Search code examples
javascriptangularcorssame-origin-policy

How can I download a website as string with Angular4?


I'm trying to download(get) a webpage which returns string, not XML and not JSON.

Basically is there any way to download a webpage as string in Angular4 like WebClient.DownloadString in C#?

Note: I thought I can use http methods(observables, promises, JSONP) to download a website at first. But anyway I tried.

I am not able to use JSONP as I understand because of it is parsing the result as json and I'm getting error because the response is string not JSON.

And observables and promises fail because I get CORS error. And I'm not sure why I'm getting CORS error because it is not a RESTful service, WCF or web api, etc..

No 'Access-Control-Allow-Origin' header is present on the requested resource.

I have also tried HttpClient but I got CORS error again.

So I believe there should be some other method or component or module in Angular to download a webpage as string.


Solution

  • You can use a CORS proxy to get content of sites that don’t send Access-Control-Allow-Origin Here’s a simple example:

    const proxyurl = "https://cors-anywhere.herokuapp.com/";
    const requesturl = "https://google.com";
    fetch(proxyurl + requesturl)
        .then(response => response.text())
        .then(text => document.querySelector("pre").textContent = text)
    <pre></pre>

    What’s happening there is this:

    If a site doesn’t itself send a Access-Control-Allow-Origin response header, then browsers will block your frontend JavaScript code from being able to access the response from that site when you make a request to it using the Fetch API or XHR or Ajax methods from JavaScript libraries.

    But using the URL https://cors-anywhere.herokuapp.com/https://google.com causes the request get made through https://cors-anywhere.herokuapp.com, an open CORS proxy which forwards the request to https://google.com and then receives the response back from it.
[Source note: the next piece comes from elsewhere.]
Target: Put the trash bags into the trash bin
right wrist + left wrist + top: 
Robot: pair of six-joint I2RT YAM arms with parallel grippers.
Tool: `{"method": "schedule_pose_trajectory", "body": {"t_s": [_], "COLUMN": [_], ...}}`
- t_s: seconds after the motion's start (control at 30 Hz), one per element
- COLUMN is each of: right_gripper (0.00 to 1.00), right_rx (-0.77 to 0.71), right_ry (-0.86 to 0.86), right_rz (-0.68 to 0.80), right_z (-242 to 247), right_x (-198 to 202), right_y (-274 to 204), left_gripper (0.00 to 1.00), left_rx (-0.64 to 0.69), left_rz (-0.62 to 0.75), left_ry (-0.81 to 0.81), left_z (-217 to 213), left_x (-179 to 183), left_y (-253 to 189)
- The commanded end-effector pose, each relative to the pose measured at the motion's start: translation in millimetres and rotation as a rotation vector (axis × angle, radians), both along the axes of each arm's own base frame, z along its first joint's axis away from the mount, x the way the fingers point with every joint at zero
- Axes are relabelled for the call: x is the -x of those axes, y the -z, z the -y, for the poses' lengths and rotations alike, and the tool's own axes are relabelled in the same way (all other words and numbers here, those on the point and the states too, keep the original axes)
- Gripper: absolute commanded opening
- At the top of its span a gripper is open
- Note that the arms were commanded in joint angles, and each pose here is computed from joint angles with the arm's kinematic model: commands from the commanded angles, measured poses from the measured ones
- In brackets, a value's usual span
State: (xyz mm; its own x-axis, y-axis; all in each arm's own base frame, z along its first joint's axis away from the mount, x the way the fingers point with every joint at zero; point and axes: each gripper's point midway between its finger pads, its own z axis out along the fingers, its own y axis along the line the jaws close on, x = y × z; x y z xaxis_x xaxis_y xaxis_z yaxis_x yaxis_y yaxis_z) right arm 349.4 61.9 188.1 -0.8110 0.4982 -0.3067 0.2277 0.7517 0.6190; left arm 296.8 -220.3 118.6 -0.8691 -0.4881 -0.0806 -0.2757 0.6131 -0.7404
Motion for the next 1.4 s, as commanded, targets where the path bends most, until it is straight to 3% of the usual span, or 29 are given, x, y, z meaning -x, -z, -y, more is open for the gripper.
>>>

The https://cors-anywhere.herokuapp.com backend adds the Access-Control-Allow-Origin header to the response and passes that back to your requesting frontend code.

    The browser will then allow your frontend code to access the response, because that response with the Access-Control-Allow-Origin response header is what the browser sees.

    You can also easily set up your own CORS proxy using https://github.com/Rob--W/cors-anywhere/

    For details about what browsers do when you send cross-origin requests from frontend JavaScript code using XHR or the Fetch API or AJAX methods from JavaScript libraries—and details about what response headers must be received in order for browsers to allow frontend code to access the responses—see https://developer.mozilla.org/en-US/docs/Web/HTTP/Access_control_CORS.